**WHAT YOU ARE ASKED TO DO:**
Return exactly the lines of the records below, starting at the line that contains "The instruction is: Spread" and ending at the line that contains "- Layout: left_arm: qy", with both of those lines kept.

**Saved entries:**
——————
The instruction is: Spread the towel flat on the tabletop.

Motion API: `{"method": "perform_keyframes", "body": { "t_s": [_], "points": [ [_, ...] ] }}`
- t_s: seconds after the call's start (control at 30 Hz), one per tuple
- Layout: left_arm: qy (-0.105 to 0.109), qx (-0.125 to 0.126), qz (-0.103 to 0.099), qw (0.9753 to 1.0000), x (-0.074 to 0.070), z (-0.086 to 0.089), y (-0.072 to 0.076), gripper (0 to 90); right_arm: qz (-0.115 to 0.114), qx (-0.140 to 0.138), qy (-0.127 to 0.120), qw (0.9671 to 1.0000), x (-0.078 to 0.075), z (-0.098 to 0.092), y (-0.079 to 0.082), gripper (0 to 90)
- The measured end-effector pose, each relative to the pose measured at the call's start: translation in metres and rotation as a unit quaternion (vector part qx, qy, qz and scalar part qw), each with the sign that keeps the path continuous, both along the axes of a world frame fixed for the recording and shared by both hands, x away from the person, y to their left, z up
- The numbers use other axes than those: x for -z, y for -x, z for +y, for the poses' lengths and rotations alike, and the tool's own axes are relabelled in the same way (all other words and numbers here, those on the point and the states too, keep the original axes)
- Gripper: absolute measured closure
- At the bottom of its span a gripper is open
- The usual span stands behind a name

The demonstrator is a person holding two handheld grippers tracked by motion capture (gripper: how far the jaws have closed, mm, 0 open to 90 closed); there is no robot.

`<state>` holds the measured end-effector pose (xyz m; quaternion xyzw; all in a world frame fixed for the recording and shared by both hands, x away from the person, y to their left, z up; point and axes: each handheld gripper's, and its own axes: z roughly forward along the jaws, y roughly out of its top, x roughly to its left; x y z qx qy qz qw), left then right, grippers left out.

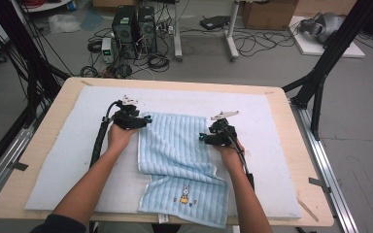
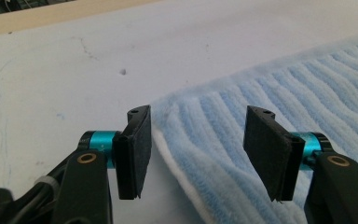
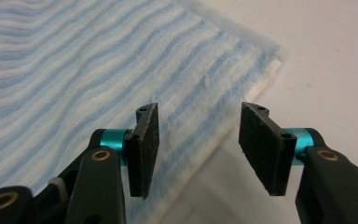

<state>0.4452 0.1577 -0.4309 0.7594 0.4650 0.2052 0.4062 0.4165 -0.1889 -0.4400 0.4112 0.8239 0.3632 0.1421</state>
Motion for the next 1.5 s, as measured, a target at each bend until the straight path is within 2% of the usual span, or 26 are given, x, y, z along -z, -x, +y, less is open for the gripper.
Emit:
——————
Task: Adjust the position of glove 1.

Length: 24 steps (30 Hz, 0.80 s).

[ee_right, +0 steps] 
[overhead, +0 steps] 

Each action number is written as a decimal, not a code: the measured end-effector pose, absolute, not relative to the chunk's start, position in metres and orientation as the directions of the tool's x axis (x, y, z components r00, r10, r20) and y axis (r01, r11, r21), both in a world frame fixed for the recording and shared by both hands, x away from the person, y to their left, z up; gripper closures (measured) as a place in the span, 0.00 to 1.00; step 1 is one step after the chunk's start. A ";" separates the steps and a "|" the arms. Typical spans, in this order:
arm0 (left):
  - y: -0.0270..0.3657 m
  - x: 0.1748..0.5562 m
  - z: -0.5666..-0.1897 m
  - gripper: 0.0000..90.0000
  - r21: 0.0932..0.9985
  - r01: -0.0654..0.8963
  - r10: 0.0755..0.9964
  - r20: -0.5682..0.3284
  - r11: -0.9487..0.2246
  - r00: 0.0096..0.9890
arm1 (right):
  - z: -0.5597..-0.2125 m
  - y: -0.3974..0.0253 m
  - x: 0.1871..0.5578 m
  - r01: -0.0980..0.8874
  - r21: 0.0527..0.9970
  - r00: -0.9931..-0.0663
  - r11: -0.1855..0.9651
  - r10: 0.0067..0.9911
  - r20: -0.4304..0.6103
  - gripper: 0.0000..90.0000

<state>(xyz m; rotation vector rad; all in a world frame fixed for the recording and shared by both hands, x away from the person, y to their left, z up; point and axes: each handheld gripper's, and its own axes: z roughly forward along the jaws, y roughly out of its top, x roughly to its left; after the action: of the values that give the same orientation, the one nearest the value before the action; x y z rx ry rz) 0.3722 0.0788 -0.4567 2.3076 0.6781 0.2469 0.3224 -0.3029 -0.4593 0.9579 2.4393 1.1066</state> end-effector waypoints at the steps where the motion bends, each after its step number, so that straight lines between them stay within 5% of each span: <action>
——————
**ANSWER BOX:**
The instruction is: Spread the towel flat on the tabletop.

Motion API: `{"method": "perform_keyframes", "body": { "t_s": [_], "points": [ [_, ...] ] }}`
- t_s: seconds after the call's start (control at 30 Hz), one per tuple
- Layout: left_arm: qy (-0.105 to 0.109), qx (-0.125 to 0.126), qz (-0.103 to 0.099), qw (0.9753 to 1.0000), x (-0.074 to 0.070), z (-0.086 to 0.089), y (-0.072 to 0.076), gripper (0 to 90); right_arm: qz (-0.115 to 0.114), qx (-0.140 to 0.138), qy (-0.127 to 0.120), qw (0.9671 to 1.0000), x (-0.078 to 0.075), z (-0.098 to 0.092), y (-0.079 to 0.082), gripper (0 to 90)

This concludes the response.